▸ Directions for this task: Everything in the listing below needs restating exactly, apart from the pictures.
________________
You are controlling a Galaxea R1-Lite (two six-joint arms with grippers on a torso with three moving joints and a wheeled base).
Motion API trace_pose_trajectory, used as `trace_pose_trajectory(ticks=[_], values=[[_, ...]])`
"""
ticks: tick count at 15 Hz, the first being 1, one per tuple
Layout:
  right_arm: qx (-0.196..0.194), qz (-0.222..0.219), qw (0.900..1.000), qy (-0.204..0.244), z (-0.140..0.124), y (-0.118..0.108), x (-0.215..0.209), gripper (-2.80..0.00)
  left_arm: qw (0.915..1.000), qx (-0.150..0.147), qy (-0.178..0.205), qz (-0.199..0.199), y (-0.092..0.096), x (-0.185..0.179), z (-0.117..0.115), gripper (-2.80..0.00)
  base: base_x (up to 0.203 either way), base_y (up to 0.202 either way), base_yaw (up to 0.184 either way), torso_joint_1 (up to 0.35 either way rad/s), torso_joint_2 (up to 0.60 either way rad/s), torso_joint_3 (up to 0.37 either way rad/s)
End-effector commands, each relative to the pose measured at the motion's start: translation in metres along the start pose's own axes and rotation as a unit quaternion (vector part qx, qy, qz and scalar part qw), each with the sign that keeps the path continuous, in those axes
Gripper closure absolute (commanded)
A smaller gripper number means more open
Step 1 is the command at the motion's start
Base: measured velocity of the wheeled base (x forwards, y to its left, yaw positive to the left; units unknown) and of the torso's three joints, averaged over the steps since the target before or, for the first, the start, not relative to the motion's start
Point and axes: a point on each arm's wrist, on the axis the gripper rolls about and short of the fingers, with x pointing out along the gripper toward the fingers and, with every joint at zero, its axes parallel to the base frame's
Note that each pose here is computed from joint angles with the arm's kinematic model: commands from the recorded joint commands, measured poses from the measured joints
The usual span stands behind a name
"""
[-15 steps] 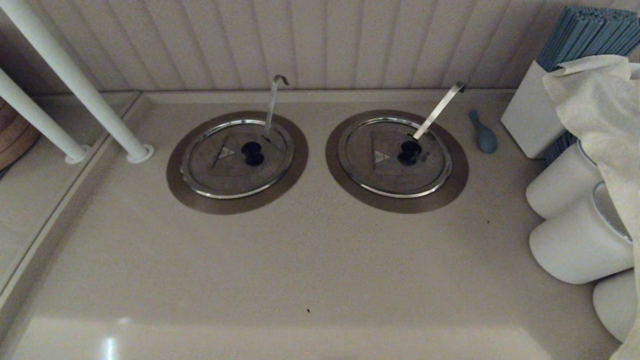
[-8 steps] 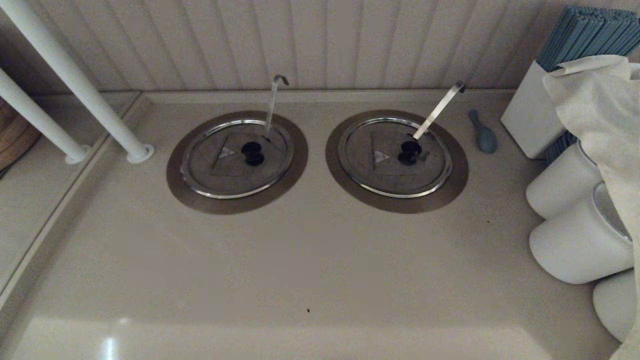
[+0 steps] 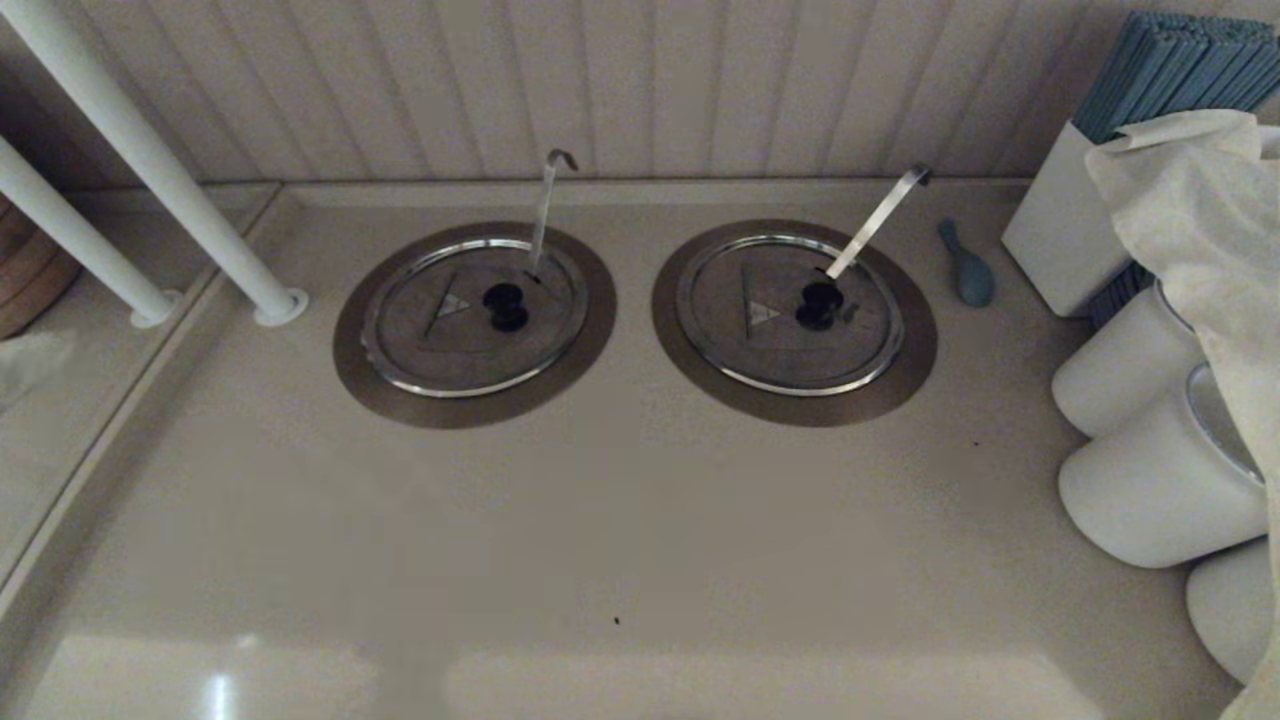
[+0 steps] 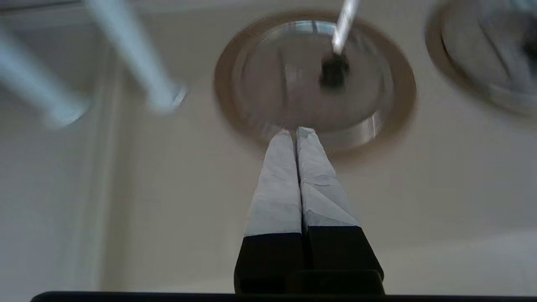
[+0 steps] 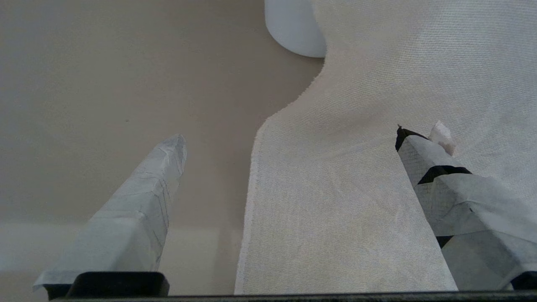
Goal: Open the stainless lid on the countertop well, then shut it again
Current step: Open the lid
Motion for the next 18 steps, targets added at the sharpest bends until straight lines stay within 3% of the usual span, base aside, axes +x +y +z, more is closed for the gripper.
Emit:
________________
▸ Written reply:
You are controlling a Galaxea R1-Lite (two six-joint arms with grippers on a torso with three moving joints and a wheeled base).
Motion API trace_pose_trajectory, used as `trace_pose_trajectory(ticks=[_], values=[[_, ...]])`
"""
ticks: tick count at 15 Hz, the first being 1, one per tuple
Layout:
  right_arm: qx (-0.196..0.194), qz (-0.222..0.219), qw (0.900..1.000), qy (-0.204..0.244), z (-0.140..0.124), y (-0.118..0.108), x (-0.215..0.209), gripper (-2.80..0.00)
  left_arm: qw (0.915..1.000), qx (-0.150..0.147), qy (-0.178..0.205), qz (-0.199..0.199), y (-0.092..0.096), x (-0.185..0.179), z (-0.117..0.115), gripper (-2.80..0.00)
  base: base_x (up to 0.203 either way), base_y (up to 0.202 either way), base_yaw (up to 0.184 either way), torso_joint_1 (up to 0.35 either way rad/s), torso_joint_2 (up to 0.60 either way rad/s), torso_joint_3 (up to 0.37 either way rad/s)
End-effector commands, each relative to the pose measured at the motion's start: translation in metres along the start pose's own axes and rotation as a unit quaternion (vector part qx, qy, qz and scalar part qw), each with the sign that keeps the path continuous, in those axes
Gripper closure absolute (commanded)
A smaller gripper number means more open
Step 1 is the command at the motion's start
Base: measured velocity of the wheeled base (x forwards, y to its left, yaw positive to the left; units unknown) and of the torso's three joints, averaged over the steps since the target before or, for the first, the start, not relative to the motion's start
Point and axes: a point on each arm's wrist, on the axis the gripper rolls about and short of the fingers, with x pointing out along the gripper toward the fingers and, with every joint at zero, its axes parallel to the base frame's
Note that each pose here is computed from joint angles with the arm's kinematic model: commands from the recorded joint commands, measured poses from the measured joints
The usual span stands behind a name
"""
[-15 steps] 
[-8 steps] 
[+0 steps] 
[+0 steps] 
[+0 steps] 
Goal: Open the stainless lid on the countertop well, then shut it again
Current step: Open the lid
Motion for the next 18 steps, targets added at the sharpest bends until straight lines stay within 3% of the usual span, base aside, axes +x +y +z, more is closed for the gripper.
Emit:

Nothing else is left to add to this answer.